Flowering a Perfect Rose: A Letter to My Brown Eyed Girl
I still remember the first time I met you. I walked into the room, naïve, young and innocent to true feelings of passion. But when my gaze fell upon you, dear, I knew my emotions had met their match. I couldn’t take all of you in at once, so I started with your chestnut hair, which cascaded down to your shoulders. Then came the striking brown eyes that have captivated me since. Such was the planting of a rose.
I also recall when I first came to feel love for you, because later in the very same room, I saw you once more. Strangely, you walked across the room and sat down next to me. Stranger still, two things happened for the first time. It was the first time I saw that beautiful smile of yours. It still makes me feel an emotion which nothing else has ever made me experience. But even more incredible was your silken voice. If a hundred angels sang me a sonnet, it would not be as amazing as your sweet, melodic tones. Such was the budding of the rose.

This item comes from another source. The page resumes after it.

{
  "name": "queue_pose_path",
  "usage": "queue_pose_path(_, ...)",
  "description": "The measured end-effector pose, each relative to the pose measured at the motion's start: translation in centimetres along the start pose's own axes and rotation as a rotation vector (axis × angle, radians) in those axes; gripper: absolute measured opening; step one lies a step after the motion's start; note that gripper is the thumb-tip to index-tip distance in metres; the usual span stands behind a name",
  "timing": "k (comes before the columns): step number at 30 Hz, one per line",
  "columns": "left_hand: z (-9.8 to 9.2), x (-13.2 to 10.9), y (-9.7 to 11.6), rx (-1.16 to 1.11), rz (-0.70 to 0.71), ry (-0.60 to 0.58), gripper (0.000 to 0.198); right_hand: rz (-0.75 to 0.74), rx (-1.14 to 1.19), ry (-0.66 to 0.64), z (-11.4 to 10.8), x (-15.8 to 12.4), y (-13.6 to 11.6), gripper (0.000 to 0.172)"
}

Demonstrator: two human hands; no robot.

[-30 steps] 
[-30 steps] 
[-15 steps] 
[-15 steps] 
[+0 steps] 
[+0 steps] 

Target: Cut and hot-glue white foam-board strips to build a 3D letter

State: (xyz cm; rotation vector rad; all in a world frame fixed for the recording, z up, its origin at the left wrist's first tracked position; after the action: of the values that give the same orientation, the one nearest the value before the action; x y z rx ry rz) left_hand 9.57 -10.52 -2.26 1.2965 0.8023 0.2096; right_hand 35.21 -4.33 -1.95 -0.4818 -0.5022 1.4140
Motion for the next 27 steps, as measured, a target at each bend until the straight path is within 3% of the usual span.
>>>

And now, while I sit here writing, you reside in my head, my heart and my spirit. You are a woman; stunning, lovely, and compassionate who deserves far more love than you receive, but I hope one day I can change that. And so I write this in hopes that one day you will feel affection for me. As for how I feel, I have a greater understanding and attachment to the love which began with but one look at you. Such was the flowering of one perfect rose.